*YOUR OBJECTIVE:*
Copy each line of the entries beneath that contains the word "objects".

*DATASET RECORDS:*
● ● ●

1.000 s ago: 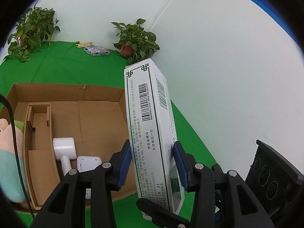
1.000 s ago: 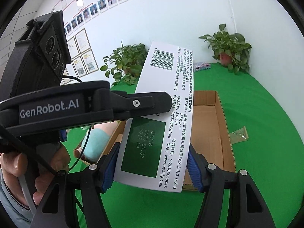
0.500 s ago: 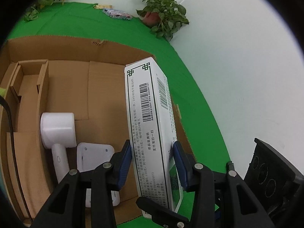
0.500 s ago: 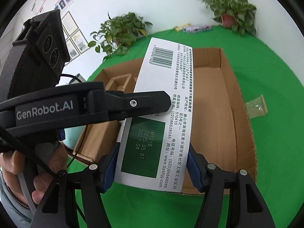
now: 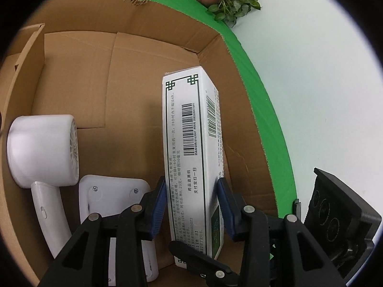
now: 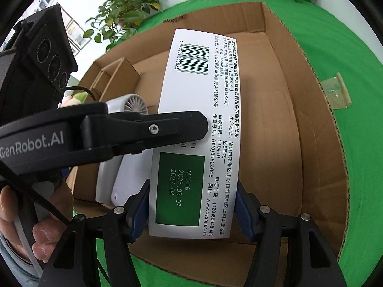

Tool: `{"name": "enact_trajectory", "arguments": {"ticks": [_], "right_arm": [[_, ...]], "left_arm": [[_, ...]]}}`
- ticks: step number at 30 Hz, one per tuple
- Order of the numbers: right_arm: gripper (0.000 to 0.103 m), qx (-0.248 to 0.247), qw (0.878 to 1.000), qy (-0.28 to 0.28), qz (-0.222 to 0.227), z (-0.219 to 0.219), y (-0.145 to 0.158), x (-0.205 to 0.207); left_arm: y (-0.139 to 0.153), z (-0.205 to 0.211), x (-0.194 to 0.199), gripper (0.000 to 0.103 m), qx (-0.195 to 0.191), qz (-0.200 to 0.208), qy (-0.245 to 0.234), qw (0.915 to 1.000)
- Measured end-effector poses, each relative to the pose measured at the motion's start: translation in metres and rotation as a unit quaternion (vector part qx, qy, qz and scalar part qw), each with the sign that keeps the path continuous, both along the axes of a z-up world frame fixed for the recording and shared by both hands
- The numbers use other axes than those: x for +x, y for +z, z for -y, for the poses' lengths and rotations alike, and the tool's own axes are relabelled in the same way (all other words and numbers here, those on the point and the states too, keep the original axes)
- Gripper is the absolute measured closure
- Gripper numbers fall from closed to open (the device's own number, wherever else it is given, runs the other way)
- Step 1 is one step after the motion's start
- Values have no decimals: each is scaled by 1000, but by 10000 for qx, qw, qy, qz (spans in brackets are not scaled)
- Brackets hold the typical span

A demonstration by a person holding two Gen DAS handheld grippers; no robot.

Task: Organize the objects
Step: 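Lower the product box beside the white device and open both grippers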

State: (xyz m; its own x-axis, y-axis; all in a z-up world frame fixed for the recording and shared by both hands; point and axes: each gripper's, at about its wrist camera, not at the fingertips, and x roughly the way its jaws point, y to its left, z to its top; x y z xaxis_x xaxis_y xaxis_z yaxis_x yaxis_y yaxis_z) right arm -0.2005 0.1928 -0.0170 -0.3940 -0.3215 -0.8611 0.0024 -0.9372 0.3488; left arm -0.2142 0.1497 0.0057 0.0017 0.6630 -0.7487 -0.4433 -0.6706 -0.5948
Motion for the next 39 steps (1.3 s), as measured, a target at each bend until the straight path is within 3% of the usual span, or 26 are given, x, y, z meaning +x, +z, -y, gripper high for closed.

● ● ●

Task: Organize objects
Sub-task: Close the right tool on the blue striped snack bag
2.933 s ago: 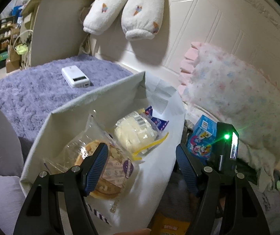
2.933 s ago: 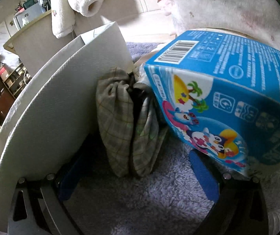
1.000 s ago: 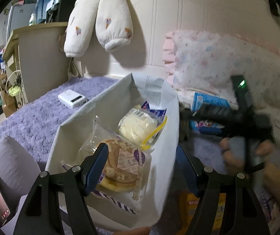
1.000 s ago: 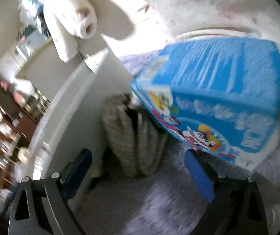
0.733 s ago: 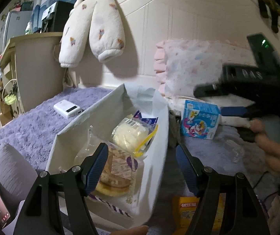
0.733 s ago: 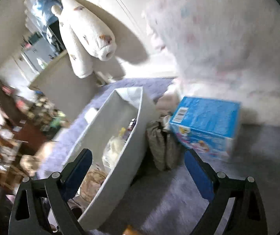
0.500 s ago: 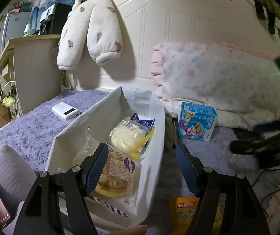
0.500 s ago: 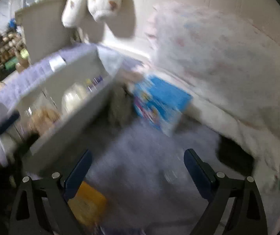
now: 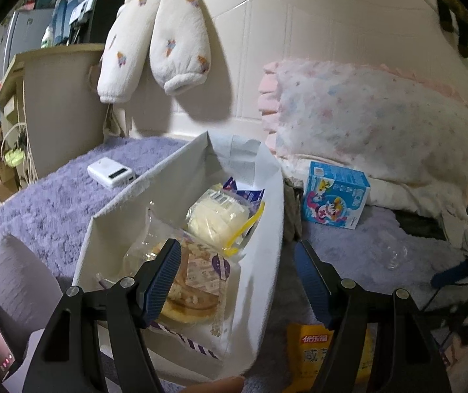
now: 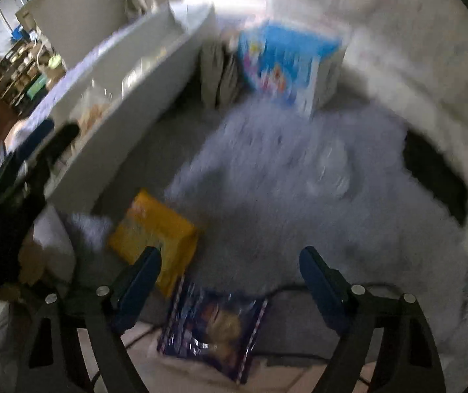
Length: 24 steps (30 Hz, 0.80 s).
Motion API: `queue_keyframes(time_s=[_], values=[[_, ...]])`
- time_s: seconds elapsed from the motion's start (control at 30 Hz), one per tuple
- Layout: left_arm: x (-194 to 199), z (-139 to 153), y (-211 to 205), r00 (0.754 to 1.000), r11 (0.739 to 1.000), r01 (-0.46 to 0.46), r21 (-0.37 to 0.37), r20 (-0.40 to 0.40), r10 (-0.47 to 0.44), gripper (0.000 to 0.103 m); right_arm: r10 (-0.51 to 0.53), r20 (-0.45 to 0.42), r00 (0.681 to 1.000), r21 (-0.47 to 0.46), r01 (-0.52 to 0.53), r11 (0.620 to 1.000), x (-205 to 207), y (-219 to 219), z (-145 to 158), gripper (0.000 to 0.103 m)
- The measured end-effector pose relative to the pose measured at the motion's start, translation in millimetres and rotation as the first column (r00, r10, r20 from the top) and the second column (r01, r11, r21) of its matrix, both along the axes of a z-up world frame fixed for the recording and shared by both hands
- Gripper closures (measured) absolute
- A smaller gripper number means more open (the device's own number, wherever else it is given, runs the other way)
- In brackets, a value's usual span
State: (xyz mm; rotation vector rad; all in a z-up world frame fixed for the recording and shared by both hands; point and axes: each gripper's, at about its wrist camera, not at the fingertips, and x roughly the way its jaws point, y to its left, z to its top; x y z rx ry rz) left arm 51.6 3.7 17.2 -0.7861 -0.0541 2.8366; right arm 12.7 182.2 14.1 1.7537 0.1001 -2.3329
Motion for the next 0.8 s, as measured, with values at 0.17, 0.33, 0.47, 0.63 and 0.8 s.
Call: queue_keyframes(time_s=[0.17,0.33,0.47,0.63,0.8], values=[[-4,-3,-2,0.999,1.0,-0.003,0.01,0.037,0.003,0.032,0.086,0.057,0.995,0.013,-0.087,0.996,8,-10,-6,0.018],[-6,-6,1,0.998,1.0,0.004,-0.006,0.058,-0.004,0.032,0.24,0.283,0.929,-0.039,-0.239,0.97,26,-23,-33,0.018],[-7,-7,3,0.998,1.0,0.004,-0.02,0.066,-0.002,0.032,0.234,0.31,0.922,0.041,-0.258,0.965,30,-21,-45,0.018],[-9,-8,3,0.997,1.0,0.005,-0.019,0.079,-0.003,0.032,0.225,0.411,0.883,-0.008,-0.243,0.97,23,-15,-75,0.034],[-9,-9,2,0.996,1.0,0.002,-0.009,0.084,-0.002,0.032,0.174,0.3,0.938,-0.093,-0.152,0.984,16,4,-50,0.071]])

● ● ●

*ANSWER SPACE:*
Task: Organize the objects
Task: Organize objects

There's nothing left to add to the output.